From: Jan Kara <jack@suse.cz>
To: Ritesh Harjani <riteshh@linux.ibm.com>
Cc: linux-ext4@vger.kernel.org, linux-fsdevel@vger.kernel.org,
Theodore Ts'o <tytso@mit.edu>, Jan Kara <jack@suse.cz>,
Harshad Shirwadkar <harshadshirwadkar@gmail.com>
Subject: Re: [RFC 1/6] ext4: Fixes ext4_mb_mark_bb() with flex_bg with fast_commit
Date: Tue, 1 Feb 2022 12:21:34 +0100 [thread overview]
Message-ID: <20220201112134.aps3kd2ffv4trlhs@quack3.lan> (raw)

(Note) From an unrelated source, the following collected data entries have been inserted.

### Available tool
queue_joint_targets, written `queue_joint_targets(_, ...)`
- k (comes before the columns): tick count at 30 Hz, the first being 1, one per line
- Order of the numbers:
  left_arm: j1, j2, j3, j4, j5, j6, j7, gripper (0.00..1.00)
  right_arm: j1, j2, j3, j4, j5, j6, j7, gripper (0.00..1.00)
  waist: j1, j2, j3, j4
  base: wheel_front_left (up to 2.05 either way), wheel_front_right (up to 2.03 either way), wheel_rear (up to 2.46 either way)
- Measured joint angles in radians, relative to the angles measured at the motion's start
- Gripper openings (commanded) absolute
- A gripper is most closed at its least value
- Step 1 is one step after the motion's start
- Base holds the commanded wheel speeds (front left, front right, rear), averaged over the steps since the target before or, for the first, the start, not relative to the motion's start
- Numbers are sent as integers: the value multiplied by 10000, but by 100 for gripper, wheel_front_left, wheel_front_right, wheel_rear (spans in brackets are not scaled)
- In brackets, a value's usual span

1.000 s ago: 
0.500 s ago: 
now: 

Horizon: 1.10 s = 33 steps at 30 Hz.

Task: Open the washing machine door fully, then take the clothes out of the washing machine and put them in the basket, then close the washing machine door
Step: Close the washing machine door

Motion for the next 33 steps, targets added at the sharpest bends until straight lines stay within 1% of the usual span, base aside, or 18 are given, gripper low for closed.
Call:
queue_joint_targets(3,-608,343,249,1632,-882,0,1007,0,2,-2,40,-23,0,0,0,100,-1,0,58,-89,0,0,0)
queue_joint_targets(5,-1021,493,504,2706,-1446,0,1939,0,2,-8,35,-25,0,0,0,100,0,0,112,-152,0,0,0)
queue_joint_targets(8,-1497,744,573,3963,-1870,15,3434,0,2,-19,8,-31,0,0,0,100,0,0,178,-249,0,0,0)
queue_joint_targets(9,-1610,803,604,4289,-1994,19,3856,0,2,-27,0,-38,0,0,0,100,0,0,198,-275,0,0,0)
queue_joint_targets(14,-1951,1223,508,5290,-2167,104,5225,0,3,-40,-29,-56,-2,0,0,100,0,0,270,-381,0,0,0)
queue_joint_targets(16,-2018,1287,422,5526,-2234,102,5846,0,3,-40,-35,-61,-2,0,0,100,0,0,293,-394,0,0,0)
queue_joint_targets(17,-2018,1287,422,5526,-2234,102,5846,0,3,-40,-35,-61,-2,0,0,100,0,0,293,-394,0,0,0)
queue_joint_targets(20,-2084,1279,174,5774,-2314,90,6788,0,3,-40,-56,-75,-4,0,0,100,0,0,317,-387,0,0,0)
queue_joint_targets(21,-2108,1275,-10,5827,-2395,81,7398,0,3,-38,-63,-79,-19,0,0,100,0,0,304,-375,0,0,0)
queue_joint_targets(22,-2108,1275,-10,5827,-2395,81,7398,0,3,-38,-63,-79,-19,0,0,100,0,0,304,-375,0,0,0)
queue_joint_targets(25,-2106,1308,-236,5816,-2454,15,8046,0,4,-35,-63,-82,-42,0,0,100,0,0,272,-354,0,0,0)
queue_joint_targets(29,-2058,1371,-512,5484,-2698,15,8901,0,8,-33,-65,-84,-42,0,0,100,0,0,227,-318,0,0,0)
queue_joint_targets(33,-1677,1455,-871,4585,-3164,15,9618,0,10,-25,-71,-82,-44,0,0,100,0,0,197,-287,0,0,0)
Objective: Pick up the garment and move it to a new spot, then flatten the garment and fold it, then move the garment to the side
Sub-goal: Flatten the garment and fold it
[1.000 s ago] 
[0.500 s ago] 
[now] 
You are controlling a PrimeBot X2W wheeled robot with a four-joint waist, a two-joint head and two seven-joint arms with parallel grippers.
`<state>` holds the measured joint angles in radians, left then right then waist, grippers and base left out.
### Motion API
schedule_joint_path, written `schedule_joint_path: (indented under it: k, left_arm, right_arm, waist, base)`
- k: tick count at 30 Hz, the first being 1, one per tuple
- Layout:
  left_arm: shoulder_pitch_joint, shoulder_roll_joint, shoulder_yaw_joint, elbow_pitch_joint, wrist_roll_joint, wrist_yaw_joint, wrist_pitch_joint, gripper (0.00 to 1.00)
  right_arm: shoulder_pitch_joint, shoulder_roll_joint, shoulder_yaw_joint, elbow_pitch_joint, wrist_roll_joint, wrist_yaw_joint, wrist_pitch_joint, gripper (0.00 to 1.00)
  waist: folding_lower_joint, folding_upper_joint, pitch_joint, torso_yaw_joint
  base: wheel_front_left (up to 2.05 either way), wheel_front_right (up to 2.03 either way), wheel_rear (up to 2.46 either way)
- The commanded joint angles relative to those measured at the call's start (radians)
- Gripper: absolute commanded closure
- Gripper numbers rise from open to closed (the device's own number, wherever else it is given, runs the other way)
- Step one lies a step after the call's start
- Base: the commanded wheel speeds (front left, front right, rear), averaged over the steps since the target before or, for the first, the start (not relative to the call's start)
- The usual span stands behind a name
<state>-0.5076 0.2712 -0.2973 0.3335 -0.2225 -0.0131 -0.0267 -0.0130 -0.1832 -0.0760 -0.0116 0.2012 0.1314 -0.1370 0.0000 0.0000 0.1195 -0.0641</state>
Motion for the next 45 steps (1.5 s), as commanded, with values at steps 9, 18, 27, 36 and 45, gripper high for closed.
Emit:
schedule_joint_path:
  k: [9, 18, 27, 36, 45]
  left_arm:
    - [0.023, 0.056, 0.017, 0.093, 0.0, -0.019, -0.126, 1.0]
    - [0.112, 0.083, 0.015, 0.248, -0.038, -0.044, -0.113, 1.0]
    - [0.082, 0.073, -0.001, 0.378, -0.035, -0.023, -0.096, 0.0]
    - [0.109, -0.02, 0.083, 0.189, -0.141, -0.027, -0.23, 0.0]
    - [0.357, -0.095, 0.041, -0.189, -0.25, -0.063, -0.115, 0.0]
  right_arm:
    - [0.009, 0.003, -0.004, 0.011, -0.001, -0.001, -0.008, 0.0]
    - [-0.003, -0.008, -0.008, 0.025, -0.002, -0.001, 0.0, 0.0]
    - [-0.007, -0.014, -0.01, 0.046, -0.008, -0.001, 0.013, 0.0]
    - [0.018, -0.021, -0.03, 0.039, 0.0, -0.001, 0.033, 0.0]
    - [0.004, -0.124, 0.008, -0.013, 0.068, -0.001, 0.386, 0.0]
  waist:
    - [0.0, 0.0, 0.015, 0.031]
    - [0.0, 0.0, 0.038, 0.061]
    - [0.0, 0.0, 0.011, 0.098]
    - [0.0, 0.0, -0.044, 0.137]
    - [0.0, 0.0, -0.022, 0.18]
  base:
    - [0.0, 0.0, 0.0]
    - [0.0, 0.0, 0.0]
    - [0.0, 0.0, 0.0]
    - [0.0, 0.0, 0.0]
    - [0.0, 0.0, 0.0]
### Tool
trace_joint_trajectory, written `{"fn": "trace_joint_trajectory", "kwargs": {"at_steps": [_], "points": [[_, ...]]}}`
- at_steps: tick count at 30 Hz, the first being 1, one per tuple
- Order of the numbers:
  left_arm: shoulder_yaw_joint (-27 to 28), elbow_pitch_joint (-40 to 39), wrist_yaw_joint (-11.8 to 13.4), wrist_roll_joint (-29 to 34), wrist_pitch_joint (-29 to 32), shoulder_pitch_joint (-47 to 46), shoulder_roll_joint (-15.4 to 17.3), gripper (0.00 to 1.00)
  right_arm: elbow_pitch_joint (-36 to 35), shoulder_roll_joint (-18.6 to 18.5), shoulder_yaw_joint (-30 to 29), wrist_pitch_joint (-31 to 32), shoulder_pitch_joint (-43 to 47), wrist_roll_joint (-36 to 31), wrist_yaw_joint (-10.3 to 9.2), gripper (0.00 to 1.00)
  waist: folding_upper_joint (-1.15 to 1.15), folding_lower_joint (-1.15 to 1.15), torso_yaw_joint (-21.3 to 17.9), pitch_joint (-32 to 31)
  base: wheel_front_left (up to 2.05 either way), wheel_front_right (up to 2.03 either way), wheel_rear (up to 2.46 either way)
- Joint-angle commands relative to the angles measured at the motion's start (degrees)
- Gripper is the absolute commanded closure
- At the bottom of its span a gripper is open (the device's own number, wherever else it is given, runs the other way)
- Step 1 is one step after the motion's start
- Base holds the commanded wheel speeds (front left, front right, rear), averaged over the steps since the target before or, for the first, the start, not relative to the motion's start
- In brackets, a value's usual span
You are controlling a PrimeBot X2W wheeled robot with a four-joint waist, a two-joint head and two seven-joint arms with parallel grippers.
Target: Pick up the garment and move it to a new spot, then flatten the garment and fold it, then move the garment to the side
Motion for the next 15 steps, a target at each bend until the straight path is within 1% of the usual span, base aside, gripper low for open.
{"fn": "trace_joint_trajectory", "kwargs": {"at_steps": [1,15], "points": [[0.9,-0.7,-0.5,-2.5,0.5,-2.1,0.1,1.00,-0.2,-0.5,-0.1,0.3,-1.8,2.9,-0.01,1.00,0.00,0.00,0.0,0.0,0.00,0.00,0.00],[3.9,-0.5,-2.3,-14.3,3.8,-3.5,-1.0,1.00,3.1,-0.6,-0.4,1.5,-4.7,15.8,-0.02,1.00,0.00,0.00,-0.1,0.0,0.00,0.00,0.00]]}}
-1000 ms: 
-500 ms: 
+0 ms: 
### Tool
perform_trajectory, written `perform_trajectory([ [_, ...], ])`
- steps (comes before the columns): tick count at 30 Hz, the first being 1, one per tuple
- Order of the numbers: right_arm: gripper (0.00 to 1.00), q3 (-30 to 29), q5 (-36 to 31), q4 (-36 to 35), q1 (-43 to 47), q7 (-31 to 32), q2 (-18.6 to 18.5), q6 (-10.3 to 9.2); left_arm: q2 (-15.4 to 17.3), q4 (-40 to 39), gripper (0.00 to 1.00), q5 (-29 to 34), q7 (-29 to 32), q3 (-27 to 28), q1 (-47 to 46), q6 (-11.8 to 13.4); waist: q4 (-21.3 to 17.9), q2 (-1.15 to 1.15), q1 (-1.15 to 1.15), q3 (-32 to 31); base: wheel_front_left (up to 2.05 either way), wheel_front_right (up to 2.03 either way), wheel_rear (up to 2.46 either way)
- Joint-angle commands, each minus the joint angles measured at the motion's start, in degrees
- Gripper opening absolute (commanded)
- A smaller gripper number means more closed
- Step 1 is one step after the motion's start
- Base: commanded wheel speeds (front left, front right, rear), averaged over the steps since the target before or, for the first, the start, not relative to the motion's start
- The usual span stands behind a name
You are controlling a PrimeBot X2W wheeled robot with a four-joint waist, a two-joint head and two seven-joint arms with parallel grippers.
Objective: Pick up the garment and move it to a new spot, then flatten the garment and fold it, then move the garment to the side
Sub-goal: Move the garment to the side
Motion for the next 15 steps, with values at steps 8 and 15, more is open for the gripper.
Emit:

In-Reply-To: <a9770b46522c03989bdd96f63f7d0bfb2cf499ab.1643642105.git.riteshh@linux.ibm.com>
On Mon 31-01-22 20:46:50, Ritesh Harjani wrote:
> In case of flex_bg feature (which is by default enabled), extents for
> any given inode might span across blocks from two different block group.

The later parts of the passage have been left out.